Woodrow Wilson's politics-administration dichotomy can potentially be substantial in sustaining a strong productive government. The complexity, difficulty level and ample multiplication of governmental functions can be seen as a main component in the cause to implement the politics-administration dichotomy. Due to Wilson's lack of faith in republican self-government and the overwhelming amount of “selfish, ignorant, timid, stubborn, or foolish” persons whom the “bulk of can vote,” this model provides a solution that would counteract the majority of the incumbent voters. By employing the elite philosophical leaders to improve, shape, condition and sway public opinion, politics-administration dichotomy, if carried out in an unselfish manner leaves little to no room for error.

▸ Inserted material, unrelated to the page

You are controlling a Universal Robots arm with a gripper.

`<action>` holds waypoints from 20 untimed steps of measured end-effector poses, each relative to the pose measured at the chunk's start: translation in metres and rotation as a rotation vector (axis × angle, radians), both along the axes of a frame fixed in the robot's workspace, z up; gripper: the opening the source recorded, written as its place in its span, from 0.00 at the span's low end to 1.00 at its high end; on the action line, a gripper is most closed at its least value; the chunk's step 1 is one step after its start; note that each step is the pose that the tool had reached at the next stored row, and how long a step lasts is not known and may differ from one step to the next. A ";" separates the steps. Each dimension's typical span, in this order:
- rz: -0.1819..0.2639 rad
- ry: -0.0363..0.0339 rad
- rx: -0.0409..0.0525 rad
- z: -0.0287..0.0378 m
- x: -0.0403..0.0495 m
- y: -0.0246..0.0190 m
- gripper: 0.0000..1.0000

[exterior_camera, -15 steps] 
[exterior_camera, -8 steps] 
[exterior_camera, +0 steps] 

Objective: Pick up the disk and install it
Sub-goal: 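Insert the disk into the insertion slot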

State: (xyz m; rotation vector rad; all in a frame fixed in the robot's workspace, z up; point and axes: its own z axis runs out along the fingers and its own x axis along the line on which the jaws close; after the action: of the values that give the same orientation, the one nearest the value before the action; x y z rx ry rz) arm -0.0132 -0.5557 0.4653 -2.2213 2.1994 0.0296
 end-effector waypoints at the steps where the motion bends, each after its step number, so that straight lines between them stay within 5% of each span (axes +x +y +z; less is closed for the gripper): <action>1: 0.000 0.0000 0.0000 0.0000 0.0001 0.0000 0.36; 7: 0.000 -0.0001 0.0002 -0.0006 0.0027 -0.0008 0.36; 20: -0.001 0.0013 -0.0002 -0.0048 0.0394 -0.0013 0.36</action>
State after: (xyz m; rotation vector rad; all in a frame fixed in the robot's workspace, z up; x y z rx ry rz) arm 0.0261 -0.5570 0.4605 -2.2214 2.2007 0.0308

Woodrow Wilson's model created one of the first concepts of checks and balances, which is one of the most predominant systems of democratic accountability used to shape the United States government. Nevertheless, “separating the will of the people from politics” could be extremely beneficial and institutionally separating administration from politics could prove valuable in sustaining government accountability. The politics-administration dichotomy also leads to political neutrality. The blurring of "politics" and "policy" has cause to the advocations to dismiss "partisan politics" rather than "policy politics."
The importance of neutrality in politics and policy are established within the politics-administration dichotomy.

== Criticism ==

One criticism of the politics-administration dichotomy is that the standard definition is too narrow. If politics includes all of what we know as policy making, then the dichotomy would bar administrators, presumably including city managers, from participation. The dichotomy of policy and administration was a conceptual distinction underlying a theory of democratic accountability. It was not intended to guide behavior; it was intended as a behavioral prescription directed against contemporary practices of machine politics.
The strict definition is the model. It is not conceptually possible to have a one way dichotomy that keeps elected official out of administration but allows administrators to be active in policy. The dichotomy model standing alone is an aberration.

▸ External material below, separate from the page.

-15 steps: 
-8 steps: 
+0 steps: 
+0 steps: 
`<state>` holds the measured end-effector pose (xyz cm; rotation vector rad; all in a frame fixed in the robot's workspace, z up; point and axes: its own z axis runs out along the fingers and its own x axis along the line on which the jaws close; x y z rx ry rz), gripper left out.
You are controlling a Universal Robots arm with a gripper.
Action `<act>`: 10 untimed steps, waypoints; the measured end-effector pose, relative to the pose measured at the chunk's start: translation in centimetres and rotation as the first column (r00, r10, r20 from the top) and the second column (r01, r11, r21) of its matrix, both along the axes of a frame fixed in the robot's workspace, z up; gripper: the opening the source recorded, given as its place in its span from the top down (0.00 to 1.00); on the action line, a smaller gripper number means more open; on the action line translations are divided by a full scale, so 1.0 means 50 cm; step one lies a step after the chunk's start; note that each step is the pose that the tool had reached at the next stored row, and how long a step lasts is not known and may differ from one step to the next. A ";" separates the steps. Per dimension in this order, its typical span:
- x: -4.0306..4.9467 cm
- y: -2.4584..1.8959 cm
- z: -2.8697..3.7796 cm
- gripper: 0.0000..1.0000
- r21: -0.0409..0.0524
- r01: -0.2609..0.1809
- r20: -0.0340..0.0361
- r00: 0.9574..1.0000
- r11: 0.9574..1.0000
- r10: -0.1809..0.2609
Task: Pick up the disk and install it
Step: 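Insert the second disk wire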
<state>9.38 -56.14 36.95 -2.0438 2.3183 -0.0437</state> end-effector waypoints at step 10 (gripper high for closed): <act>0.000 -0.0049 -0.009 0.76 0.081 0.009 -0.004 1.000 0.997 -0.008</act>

Arguably the father of American political administration, Wilson, in his essay 'The Study of Administration', suggested that in order to have objectivity and progress, the administration must be separate from politics ... The political/administration dichotomy aimed to separate the power between political leaders and the merit-based appointment of professional permanent civil servants in the administrative state ... At the turn of the 20th century, the field focused on making the bureaucracy more effective ... The field’s basic premise was to take a business-like approach to government and its activities.
 By Wilson making the statement, "government should be run like a business," he thereby opened up many loopholes for the capitalist society to exploit the government for things they didn't actually have. This statement ends in a very dangerous uncharted territory for people now based on the fact government could be run like a business. The concept "everyone has a boss" with creating the business-like mindset running our country makes it so everyone have to answer to someone (higher on the totem pole) than the other. It creates a sense of working for your job when you are supposed to be working for the people whom you represent. So now, instead of implementing policy to help the people, administrators and politicians are more concerned about who is funding/appointing themselves than they are about the common man. That isn't just the biggest problem of the politics-administration dichotomy, it is a huge problem for the sustainability of our government and the world.